Schatzki emphasized that the study is not a forecast or assessment of future market outcomes, but an analysis of impacts.
The impacts reflect the difference between outcomes under current market rules (CMR) and ESI, and some impacts may not be particularly sensitive to assumptions.
LMP reductions from incremental inventoried energy are larger in the medium case (based on winter 2017/18 with one extended cold-snap) than the high case (based on 2013/14, with multiple, shorter cold-snaps) leading to a larger reduction in total costs. | Analysis Group
Regarding the difference between medium- and high-case scenarios, Schatzki mentioned the impacts they are seeing on the energy and ancillary services markets.
A slide on LMP prices showed what appears to be the major driver of the difference between these cases, he said.
“If one looks at the high case, there are periods of particularly high prices, but in general what we see in terms of reductions in LMPs, with ESI as compared with CMR, those tend to be relatively smaller impacts that occur erratically across the winter given different substitutions or different availability of inventory,” Schatzki said.
“By contrast, in the medium case, where we see particularly high prices in certain hours under the current market rules, and those prices are really tamped down under ESI — and what exactly are the drivers of that we have not quite dove into … but we’re going to see different impacts across different cases and that impacts are really going to depend on the particulars of the market clearing in different hours,” he said.
Market Concepts
Michelle Gardner of NextEra Energy Resources presented proposed replacement energy reserve (RER) and generation contingency reserve (GCR) products, saying the core design was complete, but the company was still open to feedback.
“The real value in our mind is that this product is creating price signals in the real-time market, because it’s when we’re deploying SOR [strategic operating reserves] and using SOR that we then create a shortage, and that’s when we start to see higher prices translated in the real-time market,” Gardner said.
“Because we are re-optimizing in the real-time market and deploying SOR if needed to meet that higher value energy and operating reserve … that’s where we see the value in the pricing, because it is showing when those resources are needed,” she said.
Rebecca Hunter presented Calpine’s forward enhanced reserves market (FERM) proposal, which she said would properly value existing fuel-secure resources in the region and provide a forward price signal that incentivizes fuel supply arrangements or investments.

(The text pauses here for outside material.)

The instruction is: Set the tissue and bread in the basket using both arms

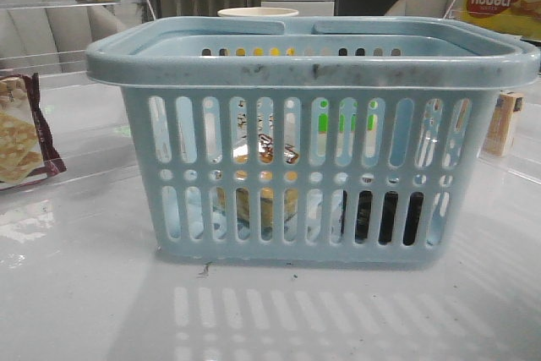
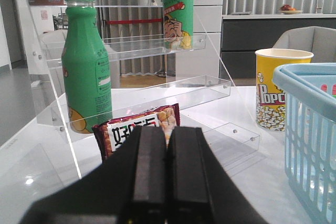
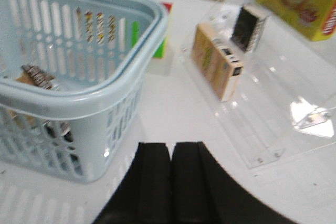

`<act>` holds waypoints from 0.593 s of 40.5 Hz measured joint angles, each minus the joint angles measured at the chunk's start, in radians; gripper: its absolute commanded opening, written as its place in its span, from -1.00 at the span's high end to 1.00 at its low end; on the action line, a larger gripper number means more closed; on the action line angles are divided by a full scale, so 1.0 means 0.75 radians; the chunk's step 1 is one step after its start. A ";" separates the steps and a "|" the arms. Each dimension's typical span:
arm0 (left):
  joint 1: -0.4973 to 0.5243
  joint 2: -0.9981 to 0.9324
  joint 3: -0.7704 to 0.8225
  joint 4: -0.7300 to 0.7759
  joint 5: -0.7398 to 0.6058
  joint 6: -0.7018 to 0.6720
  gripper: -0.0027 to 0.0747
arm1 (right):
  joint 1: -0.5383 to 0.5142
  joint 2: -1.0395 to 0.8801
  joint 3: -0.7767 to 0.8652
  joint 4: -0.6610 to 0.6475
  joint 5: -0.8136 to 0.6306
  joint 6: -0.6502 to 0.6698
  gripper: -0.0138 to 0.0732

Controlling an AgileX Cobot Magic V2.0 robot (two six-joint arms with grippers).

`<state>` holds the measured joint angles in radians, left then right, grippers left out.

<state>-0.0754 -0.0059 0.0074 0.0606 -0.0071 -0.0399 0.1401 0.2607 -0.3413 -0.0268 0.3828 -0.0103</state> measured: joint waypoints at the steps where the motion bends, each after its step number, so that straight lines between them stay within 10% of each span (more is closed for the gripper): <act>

NextEra Energy proposed creating a strategic operating reserve (SOR) demand curve, which it said would address lumpiness issues and create a strong price signal. | NextEra Energy
FERM would procure fuel-secure megawatt-hours from Dec. 1 through March 15, three years prior to the obligation year, which “aligns it with the capacity market and the decision for when a resource would be leaving the market,” Hunter said.
The RTO would then need to procure a set amount of firm supply to back up the loss of that resource, she said.
There would be two auctions under the proposal: the first one year prior to the obligation start, and the second after the contract verification period of Oct. 1 in the prompt delivery year.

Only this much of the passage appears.